Work required =>
Your answer must be the lines from the first one in the material through the line with "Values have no", retyped exactly and with no pictures.

** Data section follows **

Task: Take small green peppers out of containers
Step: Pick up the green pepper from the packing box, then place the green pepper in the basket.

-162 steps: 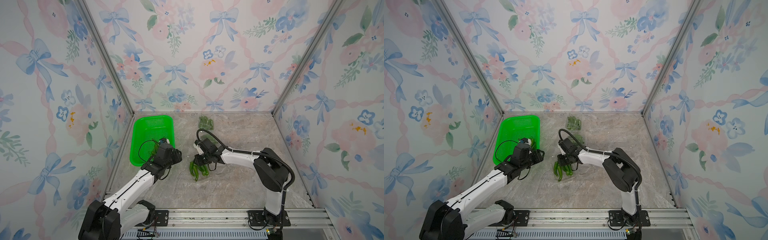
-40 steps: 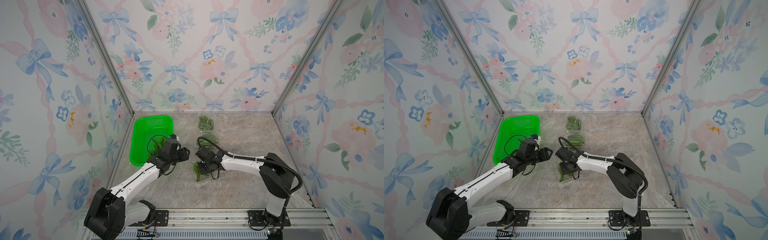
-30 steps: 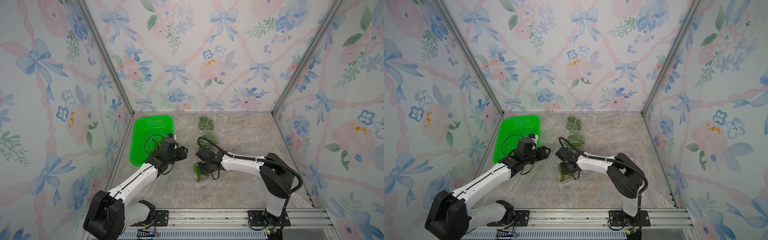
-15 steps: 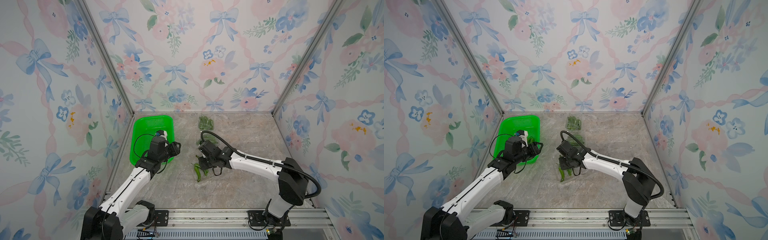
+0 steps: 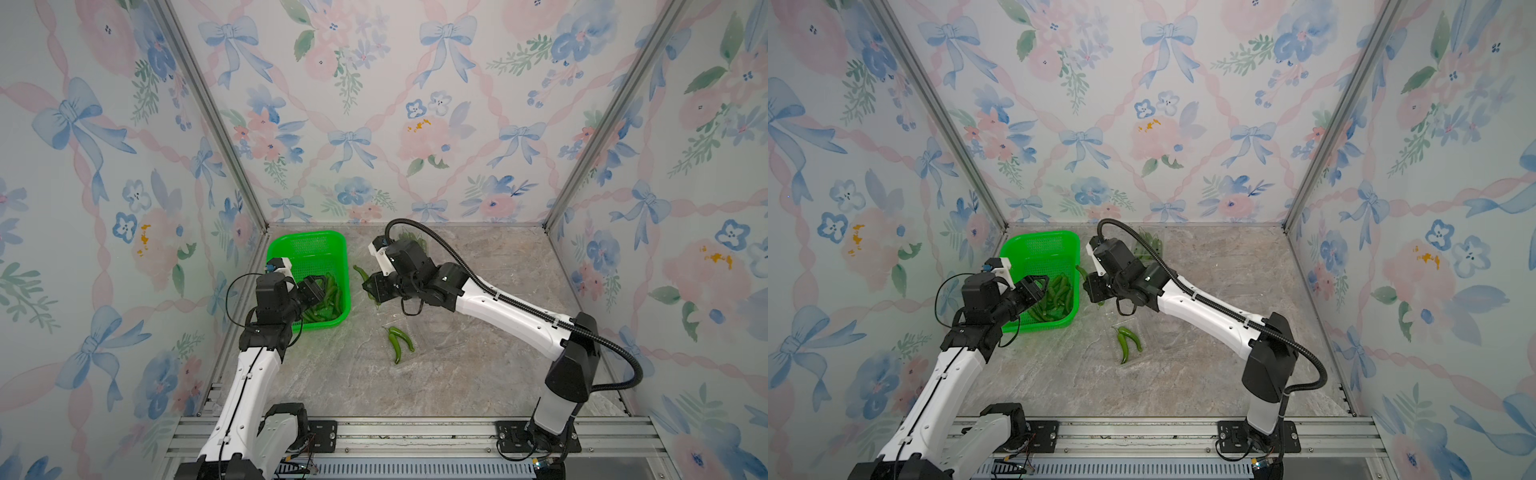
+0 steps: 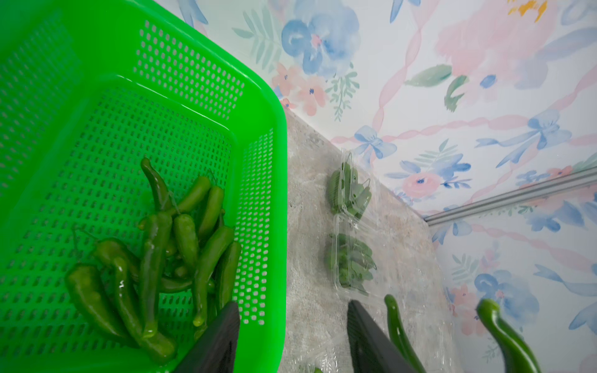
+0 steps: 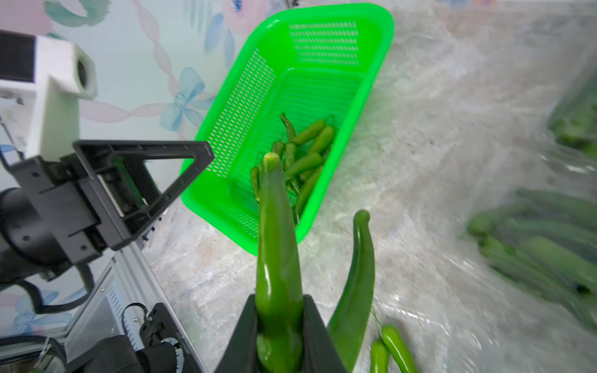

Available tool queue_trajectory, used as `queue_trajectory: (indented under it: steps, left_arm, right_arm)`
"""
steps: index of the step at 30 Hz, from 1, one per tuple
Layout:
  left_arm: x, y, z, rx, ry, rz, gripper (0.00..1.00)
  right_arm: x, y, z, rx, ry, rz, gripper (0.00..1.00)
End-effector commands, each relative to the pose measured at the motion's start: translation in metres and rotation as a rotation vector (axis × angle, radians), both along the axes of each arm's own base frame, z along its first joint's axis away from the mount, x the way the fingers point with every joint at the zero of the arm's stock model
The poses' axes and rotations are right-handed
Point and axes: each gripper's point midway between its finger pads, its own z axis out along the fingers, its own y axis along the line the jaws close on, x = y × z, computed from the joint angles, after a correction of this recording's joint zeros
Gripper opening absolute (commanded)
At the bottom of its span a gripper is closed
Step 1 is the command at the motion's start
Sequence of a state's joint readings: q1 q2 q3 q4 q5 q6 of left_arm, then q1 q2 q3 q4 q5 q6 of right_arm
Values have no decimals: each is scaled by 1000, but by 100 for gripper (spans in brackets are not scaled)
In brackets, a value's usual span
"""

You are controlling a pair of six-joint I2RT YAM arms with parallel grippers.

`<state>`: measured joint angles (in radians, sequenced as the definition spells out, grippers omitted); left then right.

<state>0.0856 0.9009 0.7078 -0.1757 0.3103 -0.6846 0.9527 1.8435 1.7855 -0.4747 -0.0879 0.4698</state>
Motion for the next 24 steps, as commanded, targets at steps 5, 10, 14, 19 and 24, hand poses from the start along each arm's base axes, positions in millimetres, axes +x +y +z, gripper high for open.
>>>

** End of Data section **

Written response =>
Task: Take small green peppers out of containers
Step: Pick up the green pepper from the packing box, then place the green pepper in the basket.

-162 steps: 
-40 steps: 
-30 steps: 
-15 steps: 
+0 steps: 
+0 steps: 
+0 steps: 

Available tool queue_trajectory, used as `queue_trajectory: (indented under it: steps, left_arm, right_arm)`
"""
steps: index of the step at 30 Hz, from 1, one per tuple
Layout:
  left_arm: x, y, z, rx, ry, rz, gripper (0.00..1.00)
  right_arm: x, y, z, rx, ry, rz, gripper (0.00..1.00)
End-effector commands, each relative to the pose measured at the motion's start: translation in metres and rotation as a rotation vector (axis × angle, radians), both along the axes of each arm's own base frame, z along its first joint's axis away from the mount, x the way the fingers point with every joint at the zero of the arm's stock model
The poses' axes and rotations are right-handed
Point and axes: each gripper's point midway between its finger pads, its own z axis out along the fingers, its own y axis along the line the jaws close on, x = y × z, computed from the joint angles, after a correction of this recording's joint zeros
Gripper opening absolute (commanded)
At the bottom of its span a gripper is closed
Step 1 is the command at the motion's start
Sequence of a state's joint readings: q1 q2 q3 q4 q5 q6 of left_arm, then q1 q2 q3 q4 q5 q6 of right_arm
Values have no decimals: each is scaled by 1000, but by 100 for gripper (spans in brackets are not scaled)

What this exercise asked for has been supplied.